Linux System Performance and Hang Troubleshooting Guide: SAR, NMON, Top

Linux System Performance Troubleshooting Guide

System performance issues and hangs are among the most critical problems Linux administrators face. When applications slow down or systems become unresponsive, quick and systematic troubleshooting is essential. This guide covers comprehensive steps to diagnose and resolve system hang and performance issues using industry-standard tools.

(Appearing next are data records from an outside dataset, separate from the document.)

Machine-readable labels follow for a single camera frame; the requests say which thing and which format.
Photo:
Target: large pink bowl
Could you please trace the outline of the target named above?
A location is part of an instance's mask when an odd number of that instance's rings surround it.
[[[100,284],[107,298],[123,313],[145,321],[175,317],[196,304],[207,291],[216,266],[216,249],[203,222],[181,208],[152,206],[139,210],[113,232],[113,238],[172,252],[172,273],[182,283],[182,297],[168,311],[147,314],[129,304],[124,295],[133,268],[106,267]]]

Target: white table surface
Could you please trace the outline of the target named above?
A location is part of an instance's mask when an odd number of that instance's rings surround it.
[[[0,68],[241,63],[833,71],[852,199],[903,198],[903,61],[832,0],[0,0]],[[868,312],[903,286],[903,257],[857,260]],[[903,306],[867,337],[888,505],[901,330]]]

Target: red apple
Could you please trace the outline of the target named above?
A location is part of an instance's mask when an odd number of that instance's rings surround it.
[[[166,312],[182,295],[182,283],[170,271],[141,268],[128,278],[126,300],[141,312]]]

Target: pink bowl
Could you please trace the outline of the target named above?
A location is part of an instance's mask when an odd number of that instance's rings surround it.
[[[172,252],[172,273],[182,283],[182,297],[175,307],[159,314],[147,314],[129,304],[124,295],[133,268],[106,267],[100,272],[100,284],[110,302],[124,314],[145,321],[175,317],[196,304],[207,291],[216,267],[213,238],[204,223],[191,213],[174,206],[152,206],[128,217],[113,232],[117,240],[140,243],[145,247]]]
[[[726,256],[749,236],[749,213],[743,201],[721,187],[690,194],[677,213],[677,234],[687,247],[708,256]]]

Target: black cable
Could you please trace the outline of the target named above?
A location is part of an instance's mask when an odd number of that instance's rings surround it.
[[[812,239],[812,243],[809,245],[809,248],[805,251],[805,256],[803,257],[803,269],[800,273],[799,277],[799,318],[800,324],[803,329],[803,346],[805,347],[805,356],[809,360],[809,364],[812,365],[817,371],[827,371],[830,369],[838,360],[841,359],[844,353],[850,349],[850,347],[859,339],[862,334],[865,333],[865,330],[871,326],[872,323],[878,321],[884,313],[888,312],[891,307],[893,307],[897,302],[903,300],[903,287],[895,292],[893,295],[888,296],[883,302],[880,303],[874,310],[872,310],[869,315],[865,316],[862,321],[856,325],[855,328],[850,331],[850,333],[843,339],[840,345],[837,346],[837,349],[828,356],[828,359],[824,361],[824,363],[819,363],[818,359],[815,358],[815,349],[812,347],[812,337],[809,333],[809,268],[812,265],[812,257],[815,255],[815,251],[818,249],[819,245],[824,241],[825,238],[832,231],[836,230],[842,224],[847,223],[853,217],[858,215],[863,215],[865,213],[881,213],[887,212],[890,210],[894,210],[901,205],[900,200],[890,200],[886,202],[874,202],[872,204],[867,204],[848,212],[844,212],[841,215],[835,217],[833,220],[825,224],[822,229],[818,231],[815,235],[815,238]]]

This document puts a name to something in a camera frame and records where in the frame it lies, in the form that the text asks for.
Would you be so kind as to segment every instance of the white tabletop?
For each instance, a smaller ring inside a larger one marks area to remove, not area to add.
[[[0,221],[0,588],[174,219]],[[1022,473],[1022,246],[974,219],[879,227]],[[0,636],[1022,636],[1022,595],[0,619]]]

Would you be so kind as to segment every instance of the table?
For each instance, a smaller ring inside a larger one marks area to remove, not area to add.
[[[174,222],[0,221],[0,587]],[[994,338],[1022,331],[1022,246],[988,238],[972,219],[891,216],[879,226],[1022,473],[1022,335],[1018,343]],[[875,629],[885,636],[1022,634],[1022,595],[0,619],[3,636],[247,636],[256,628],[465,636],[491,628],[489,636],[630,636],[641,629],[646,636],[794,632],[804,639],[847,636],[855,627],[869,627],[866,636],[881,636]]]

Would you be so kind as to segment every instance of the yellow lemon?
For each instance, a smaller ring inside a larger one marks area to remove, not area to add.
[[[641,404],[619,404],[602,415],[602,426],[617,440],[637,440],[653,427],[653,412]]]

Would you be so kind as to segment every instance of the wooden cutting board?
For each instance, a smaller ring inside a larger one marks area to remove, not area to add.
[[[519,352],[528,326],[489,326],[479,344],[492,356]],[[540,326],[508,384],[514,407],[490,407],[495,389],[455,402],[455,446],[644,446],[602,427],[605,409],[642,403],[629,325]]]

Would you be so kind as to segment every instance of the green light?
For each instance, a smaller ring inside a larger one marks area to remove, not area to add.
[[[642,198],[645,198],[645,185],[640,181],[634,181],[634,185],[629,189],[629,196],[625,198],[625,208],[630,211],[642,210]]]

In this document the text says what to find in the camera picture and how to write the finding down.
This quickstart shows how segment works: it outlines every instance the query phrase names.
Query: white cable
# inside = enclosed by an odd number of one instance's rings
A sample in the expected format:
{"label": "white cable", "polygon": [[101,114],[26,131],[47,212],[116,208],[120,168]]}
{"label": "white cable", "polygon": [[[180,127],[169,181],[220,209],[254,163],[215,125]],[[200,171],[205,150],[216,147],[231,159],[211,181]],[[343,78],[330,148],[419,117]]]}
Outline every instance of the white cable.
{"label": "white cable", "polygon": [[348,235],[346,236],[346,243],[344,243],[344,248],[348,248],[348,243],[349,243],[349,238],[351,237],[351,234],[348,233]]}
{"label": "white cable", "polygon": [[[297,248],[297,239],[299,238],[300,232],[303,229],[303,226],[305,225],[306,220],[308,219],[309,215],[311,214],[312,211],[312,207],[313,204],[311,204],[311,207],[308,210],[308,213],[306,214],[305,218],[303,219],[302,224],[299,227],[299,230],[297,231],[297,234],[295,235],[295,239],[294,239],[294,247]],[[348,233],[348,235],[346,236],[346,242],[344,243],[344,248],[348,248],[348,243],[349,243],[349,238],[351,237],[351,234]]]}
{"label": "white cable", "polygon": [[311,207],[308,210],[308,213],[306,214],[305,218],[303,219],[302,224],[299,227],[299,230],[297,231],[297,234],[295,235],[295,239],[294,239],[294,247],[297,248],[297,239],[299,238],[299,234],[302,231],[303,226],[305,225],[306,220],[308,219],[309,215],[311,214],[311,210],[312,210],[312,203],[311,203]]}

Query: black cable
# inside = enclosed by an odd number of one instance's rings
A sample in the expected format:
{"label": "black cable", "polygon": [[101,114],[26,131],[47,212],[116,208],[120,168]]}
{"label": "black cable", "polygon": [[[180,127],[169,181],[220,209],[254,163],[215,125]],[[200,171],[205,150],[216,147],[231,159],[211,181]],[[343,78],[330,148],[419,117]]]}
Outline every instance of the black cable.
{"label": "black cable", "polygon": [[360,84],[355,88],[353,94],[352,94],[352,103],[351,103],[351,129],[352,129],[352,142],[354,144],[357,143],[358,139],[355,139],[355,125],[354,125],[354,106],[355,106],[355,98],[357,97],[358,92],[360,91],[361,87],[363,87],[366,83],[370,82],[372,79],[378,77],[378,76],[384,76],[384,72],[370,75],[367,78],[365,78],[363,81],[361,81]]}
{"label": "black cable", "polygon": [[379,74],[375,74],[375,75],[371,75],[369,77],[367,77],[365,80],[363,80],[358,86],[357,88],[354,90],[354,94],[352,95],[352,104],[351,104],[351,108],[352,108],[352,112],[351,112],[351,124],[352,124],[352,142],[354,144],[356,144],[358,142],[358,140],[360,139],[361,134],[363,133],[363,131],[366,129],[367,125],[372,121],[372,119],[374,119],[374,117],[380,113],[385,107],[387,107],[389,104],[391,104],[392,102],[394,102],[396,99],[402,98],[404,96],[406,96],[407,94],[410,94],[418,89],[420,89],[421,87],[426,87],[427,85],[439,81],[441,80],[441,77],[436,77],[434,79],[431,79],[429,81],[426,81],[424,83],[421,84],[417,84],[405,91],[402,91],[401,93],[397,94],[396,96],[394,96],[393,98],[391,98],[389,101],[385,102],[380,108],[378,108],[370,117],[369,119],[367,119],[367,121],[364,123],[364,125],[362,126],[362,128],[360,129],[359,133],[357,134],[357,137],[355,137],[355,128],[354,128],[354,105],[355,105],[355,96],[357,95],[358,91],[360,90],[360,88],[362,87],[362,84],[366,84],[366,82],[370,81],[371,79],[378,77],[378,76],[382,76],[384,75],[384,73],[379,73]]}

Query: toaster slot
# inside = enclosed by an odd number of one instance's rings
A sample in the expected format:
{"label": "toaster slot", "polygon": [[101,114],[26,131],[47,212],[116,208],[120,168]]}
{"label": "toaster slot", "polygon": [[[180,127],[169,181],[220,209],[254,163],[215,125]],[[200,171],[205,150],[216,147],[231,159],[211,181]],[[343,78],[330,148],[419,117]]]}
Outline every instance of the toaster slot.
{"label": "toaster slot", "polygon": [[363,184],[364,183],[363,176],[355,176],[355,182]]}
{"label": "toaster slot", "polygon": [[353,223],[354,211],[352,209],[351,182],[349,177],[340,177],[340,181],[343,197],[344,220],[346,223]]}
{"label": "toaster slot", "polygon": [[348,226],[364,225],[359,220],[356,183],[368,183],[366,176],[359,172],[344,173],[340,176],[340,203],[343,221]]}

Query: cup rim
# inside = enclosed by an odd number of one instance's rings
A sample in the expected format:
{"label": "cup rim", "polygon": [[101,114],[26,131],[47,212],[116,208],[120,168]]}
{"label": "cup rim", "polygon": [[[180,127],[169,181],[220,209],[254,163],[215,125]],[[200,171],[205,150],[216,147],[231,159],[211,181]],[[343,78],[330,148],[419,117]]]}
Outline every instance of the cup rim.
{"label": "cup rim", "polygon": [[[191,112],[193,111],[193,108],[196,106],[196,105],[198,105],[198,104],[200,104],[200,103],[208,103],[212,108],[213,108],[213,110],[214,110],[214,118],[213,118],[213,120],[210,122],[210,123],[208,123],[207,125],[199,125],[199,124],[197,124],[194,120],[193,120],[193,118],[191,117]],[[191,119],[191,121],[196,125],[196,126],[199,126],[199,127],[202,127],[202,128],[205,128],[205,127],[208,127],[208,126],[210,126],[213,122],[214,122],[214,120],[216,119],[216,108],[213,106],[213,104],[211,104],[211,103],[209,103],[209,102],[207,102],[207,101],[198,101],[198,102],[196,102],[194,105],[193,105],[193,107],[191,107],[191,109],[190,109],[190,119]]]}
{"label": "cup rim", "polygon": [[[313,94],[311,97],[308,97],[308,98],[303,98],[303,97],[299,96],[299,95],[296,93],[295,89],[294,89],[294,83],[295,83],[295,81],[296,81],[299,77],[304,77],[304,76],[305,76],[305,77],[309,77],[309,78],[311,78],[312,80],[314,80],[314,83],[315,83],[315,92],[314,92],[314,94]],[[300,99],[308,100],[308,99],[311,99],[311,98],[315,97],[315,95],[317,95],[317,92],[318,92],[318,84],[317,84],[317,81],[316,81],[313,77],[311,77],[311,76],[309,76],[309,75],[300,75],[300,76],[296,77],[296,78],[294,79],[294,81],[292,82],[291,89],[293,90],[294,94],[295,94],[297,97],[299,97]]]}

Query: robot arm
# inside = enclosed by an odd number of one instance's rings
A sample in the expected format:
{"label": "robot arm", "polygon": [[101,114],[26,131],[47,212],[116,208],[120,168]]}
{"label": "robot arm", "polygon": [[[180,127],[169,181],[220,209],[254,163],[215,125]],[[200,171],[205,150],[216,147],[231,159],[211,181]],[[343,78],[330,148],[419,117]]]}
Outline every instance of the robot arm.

Understanding System Performance Problems

Performance issues typically stem from four main resource bottlenecks:

  • CPU: High processor utilization or load average
  • Memory: RAM exhaustion, excessive swapping
  • Disk I/O: Slow read/write operations, I/O wait
  • Network: Bandwidth saturation, packet loss

Initial Health Check Commands

1. Quick System Overview

Start with these immediate diagnostic commands:

# Overall system status
uptime

# Current load and processes
top

# Enhanced process viewer
htop

# Quick resource summary
vmstat 1 5

# I/O statistics
iostat -x 2 5

The uptime command shows load averages for 1, 5, and 15 minutes. Load average above the number of CPU cores indicates potential issues.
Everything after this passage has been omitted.